Privacy Preservation for Wireless Sensor Networks in Healthcare: State of the Art, and Open Research Challenges


Abstract in English

The advent of miniature biosensors has generated numerous opportunities for deploying wireless sensor networks in healthcare. However, an important barrier is that acceptance by healthcare stakeholders is influenced by the effectiveness of privacy safeguards for personal and intimate information which is collected and transmitted over the air, within and beyond these networks. In particular, these networks are progressing beyond traditional sensors, towards also using multimedia sensors, which raise further privacy concerns. Paradoxically, less research has addressed privacy protection, compared to security. Nevertheless, privacy protection has gradually evolved from being assumed an implicit by-product of security measures, and it is maturing into a research concern in its own right. However, further technical and socio-technical advances are needed.

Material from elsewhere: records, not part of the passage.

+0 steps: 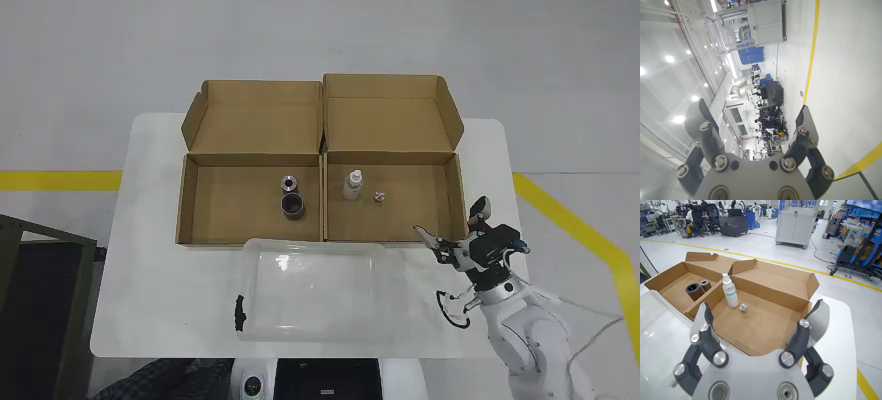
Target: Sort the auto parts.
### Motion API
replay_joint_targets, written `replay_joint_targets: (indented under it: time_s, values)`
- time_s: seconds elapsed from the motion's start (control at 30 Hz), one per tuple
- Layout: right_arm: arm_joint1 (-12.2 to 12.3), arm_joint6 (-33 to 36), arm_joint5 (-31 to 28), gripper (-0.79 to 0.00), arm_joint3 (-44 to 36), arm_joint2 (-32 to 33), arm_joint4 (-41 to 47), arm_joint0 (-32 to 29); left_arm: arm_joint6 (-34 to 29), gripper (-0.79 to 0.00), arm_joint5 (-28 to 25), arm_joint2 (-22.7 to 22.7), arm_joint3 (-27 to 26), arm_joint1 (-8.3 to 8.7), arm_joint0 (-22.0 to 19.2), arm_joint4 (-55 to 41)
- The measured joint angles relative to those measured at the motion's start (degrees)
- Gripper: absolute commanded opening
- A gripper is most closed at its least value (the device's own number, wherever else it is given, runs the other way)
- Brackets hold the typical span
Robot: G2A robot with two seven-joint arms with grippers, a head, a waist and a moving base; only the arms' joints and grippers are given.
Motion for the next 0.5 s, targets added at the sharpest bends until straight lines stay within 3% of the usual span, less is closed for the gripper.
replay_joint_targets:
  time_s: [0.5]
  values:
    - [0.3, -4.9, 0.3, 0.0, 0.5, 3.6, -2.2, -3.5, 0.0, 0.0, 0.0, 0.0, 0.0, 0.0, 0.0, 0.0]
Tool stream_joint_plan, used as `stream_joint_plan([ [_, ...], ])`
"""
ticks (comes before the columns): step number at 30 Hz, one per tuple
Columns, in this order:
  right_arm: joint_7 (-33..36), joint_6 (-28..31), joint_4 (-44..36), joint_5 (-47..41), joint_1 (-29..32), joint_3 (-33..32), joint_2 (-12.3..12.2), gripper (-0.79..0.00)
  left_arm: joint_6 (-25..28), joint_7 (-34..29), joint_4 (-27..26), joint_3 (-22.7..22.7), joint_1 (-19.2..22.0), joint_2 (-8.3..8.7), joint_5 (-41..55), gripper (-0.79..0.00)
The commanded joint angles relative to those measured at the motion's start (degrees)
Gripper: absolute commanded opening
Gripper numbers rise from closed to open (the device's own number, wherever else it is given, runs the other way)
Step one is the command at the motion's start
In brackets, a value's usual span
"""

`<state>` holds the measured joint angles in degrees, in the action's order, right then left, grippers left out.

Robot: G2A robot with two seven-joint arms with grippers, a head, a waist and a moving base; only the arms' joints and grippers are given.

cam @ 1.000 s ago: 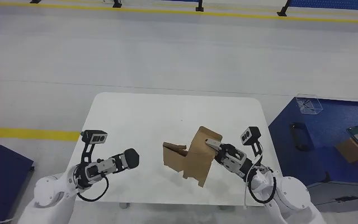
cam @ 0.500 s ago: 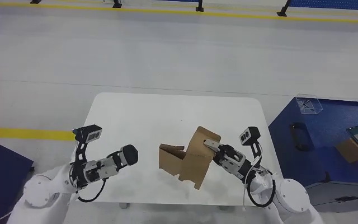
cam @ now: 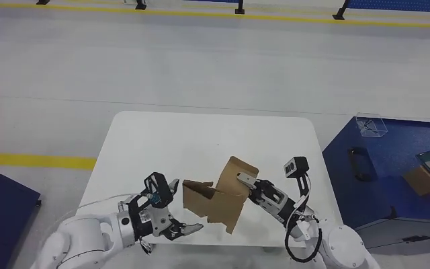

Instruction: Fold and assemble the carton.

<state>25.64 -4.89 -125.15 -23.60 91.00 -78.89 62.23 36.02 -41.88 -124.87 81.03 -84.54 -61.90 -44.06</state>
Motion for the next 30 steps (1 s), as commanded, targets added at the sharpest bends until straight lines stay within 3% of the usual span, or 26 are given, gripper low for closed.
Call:
stream_joint_plan([
  [1,0.2,0.1,0.2,0.3,0.0,0.2,0.0,-0.785,-0.3,1.2,0.2,-1.0,0.1,-0.02,-0.9,0.0],
  [20,-3.2,0.3,1.2,3.6,-1.8,3.3,0.8,-0.785,5.3,-7.2,-6.8,-5.0,-1.9,1.78,14.1,0.0],
  [30,-2.3,0.0,3.3,2.1,-1.8,7.1,1.3,-0.785,1.9,-7.6,-3.1,-11.5,3.2,1.69,14.1,0.0],
])
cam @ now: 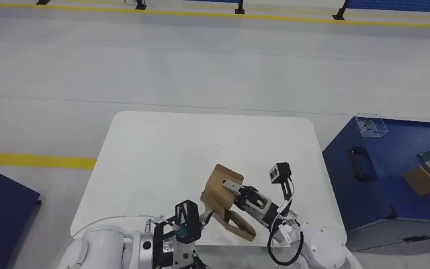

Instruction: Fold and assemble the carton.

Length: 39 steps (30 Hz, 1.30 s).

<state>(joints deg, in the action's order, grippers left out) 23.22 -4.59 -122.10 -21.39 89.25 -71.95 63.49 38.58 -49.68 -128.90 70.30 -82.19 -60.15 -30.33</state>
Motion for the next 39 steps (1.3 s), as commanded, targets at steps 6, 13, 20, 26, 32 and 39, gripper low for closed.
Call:
stream_joint_plan([
  [6,0.2,-0.4,0.3,-0.2,-0.1,0.2,0.0,-0.785,-2.5,-0.3,3.0,-2.4,3.1,-0.16,1.1,0.0],
  [13,0.2,-0.4,0.3,-0.2,-0.1,0.2,0.0,-0.785,-2.5,-0.3,3.0,-2.4,3.1,-0.16,1.1,0.0],
  [20,0.2,-0.4,0.3,-0.2,-0.1,0.2,0.0,-0.785,-2.5,-0.3,3.0,-2.4,3.1,-0.16,1.1,0.0],
  [26,0.2,-0.4,0.3,-0.2,-0.1,0.2,0.0,-0.785,-2.5,-0.3,3.0,-2.4,3.1,-0.16,1.1,0.0],
  [32,0.2,-0.4,0.3,-0.2,-0.1,0.2,0.0,-0.785,-2.5,-0.3,3.0,-2.4,3.1,-0.16,1.1,0.0],
  [39,-1.6,-3.3,5.8,-20.0,-2.3,-4.0,0.8,-0.785,-5.4,8.3,2.7,-1.5,2.3,-0.45,-3.8,0.0],
])
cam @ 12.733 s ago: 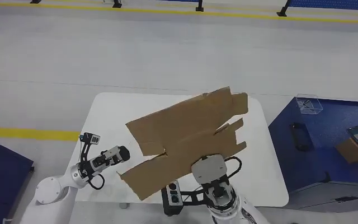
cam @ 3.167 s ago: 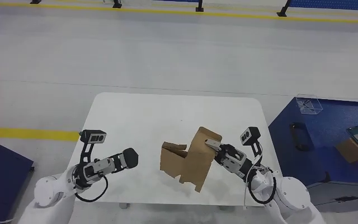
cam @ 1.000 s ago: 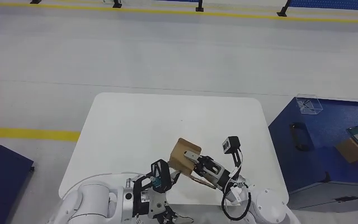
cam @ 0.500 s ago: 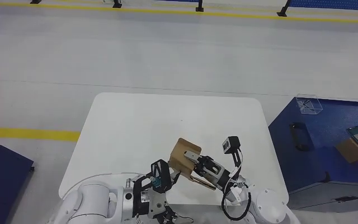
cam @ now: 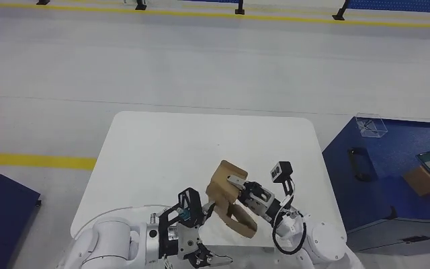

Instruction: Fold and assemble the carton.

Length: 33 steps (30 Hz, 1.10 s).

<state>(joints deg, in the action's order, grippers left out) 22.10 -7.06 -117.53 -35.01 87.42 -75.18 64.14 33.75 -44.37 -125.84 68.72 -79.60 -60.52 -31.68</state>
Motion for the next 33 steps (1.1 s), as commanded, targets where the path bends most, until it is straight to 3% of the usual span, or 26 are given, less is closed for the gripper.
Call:
stream_joint_plan([
  [1,-0.6,-2.6,2.4,-10.7,-1.1,-1.6,0.3,-0.785,-1.2,5.3,-0.9,0.3,-0.6,-0.15,-4.4,0.0],
  [7,-0.6,-12.5,8.1,-27.1,-3.7,-7.0,0.3,-0.785,-5.6,16.0,-4.1,-1.2,-2.4,-0.55,-24.2,0.0],
  [12,-0.7,-20.2,11.4,-38.0,-4.8,-8.9,0.4,-0.785,-10.4,28.4,-4.0,-4.2,-3.1,-1.26,-33.8,0.0],
  [21,-1.2,-19.9,11.6,-39.5,-4.6,-8.8,0.6,-0.785,-12.1,29.0,-4.5,-3.3,-2.6,-1.27,-36.7,0.0],
  [25,-7.0,-22.0,13.8,-53.9,-5.9,-8.4,1.4,-0.785,-16.5,40.5,-4.6,-5.9,-4.1,-1.6,-48.8,0.0],
  [28,-12.9,-24.1,14.7,-63.7,-7.5,-8.1,1.8,-0.785,-23.2,50.1,-1.9,-7.8,-6.1,-1.83,-59.4,0.0],
  [33,-22.4,-27.2,16.1,-78.6,-9.2,-7.6,2.2,-0.785,-31.6,57.7,2.3,-10.1,-8.7,-2.19,-68.6,0.0],
])
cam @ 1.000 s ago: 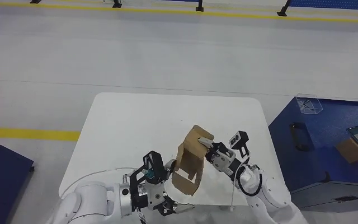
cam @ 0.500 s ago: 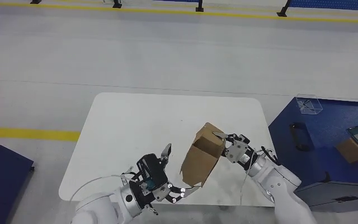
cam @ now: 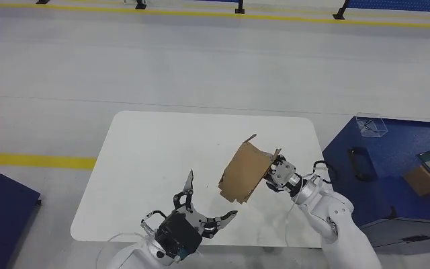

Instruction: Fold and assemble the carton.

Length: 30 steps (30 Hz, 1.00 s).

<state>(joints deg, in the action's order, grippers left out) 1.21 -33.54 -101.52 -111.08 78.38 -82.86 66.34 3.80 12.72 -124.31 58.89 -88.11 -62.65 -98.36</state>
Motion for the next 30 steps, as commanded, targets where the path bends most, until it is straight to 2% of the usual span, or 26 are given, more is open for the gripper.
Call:
stream_joint_plan([
  [1,-2.8,-1.2,0.2,-4.2,-0.3,0.1,0.0,-0.785,-2.6,0.2,1.5,-0.7,-0.3,-0.13,-4.3,0.0],
  [3,-4.6,-2.0,0.2,-6.5,-0.5,0.4,0.0,-0.785,-5.7,-0.7,2.3,-1.8,-0.1,-0.45,-7.7,0.0],
  [6,-6.1,-2.4,-0.1,-8.5,-0.5,0.8,0.1,-0.785,-6.8,-1.3,3.7,-3.7,1.0,-1.04,-8.1,0.0],
  [10,-6.2,-2.5,-0.9,-8.0,-0.1,1.5,0.1,-0.785,-7.7,-1.2,4.5,-5.0,2.7,-1.89,-4.3,0.0],
  [16,-5.7,-2.9,-1.0,-8.2,0.2,1.7,0.1,-0.785,-7.0,-2.1,5.3,-5.0,4.7,-2.89,4.3,0.0],
  [22,-5.5,-3.3,-1.6,-8.2,0.6,1.5,0.1,-0.785,-6.3,-2.4,5.6,-4.8,6.2,-3.42,4.8,0.0],
  [24,-5.6,-3.3,-1.6,-8.1,0.8,1.6,0.1,-0.785,-6.6,-2.4,5.6,-4.8,6.4,-3.6,4.8,-0.135],
  [25,-5.5,-3.4,-1.7,-8.2,0.9,1.7,0.1,-0.785,-6.9,-2.4,5.6,-4.8,6.5,-3.71,5.0,-0.228],
  [26,-5.6,-3.4,-1.7,-8.3,0.9,1.8,0.1,-0.785,-7.0,-2.4,5.7,-4.8,6.6,-3.8,5.0,-0.416],
  [27,-5.6,-3.4,-1.7,-8.3,0.9,1.8,0.1,-0.785,-6.9,-2.3,5.8,-4.8,6.6,-3.87,5.0,-0.489],
  [30,-5.7,-3.1,-1.6,-8.5,0.8,1.9,0.1,-0.785,-7.4,-1.7,5.9,-4.7,6.6,-4.09,4.7,-0.591],
])
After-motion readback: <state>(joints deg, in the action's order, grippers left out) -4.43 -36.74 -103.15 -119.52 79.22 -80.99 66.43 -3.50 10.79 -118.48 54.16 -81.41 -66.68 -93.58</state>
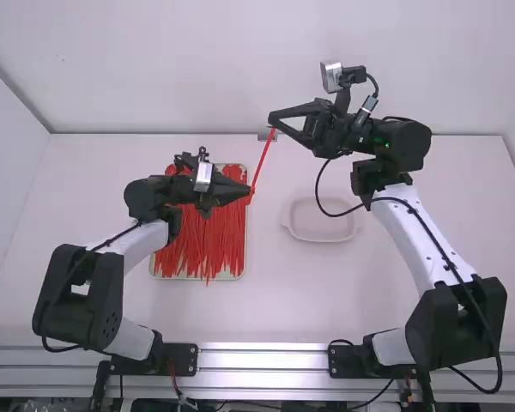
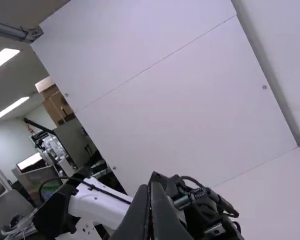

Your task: Fasten the cable tie

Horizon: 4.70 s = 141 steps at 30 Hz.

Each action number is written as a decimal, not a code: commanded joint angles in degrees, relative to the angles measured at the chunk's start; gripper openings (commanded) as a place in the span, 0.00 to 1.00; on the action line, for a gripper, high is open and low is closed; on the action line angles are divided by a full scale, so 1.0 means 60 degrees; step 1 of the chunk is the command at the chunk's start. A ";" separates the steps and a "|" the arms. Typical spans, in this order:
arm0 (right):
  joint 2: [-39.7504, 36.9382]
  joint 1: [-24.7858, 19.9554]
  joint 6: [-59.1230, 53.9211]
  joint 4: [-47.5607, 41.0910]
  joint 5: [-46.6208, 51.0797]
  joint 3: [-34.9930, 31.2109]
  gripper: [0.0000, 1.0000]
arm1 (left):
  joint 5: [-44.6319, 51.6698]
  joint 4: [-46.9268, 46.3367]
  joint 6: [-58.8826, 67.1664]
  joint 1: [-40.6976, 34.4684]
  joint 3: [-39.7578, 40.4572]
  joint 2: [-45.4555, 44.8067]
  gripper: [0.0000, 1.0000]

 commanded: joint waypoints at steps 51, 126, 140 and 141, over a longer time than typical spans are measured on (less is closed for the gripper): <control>-0.0157 0.0044 -0.1592 -0.0007 -0.0193 -0.1876 0.98 | 0.0765 -0.0062 -0.1723 0.0240 0.3486 -0.0036 0.02; -0.0157 -0.1836 -1.2098 -1.0134 0.2845 -0.3111 0.00 | -0.7300 -1.7311 0.4258 0.0980 0.3457 -0.0036 0.99; -0.0157 -0.0871 -1.1850 -1.1180 0.7326 -0.3566 0.00 | -0.8597 -1.9784 0.4991 0.1071 0.3395 -0.0036 0.99; -0.0157 -0.0863 -1.1894 -1.1256 0.7471 -0.3599 0.00 | -0.7930 -1.9813 0.5417 0.1122 0.3391 -0.0036 1.00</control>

As a contribution towards galvanising further research, the hallmarks of this paper include: (i) a literature survey explicitly anchored on privacy preservation, it is underpinned by untangling privacy goals from security goals, to avoid mixing privacy and security concerns, as is often the case in other papers; (ii) a critical survey of privacy preservation services for wireless sensor networks in healthcare, including threat analysis and assessment methodologies; it also offers classification trees for the multifaceted challenge of privacy protection in healthcare, and for privacy threats, attacks and countermeasures; (iii) a discussion of technical advances complemented by reflection over the implications of regulatory frameworks; (iv) a discussion of open research challenges, leading onto offers of directions for future research towards unlocking the door onto privacy protection which is appropriate for healthcare in the twenty-first century.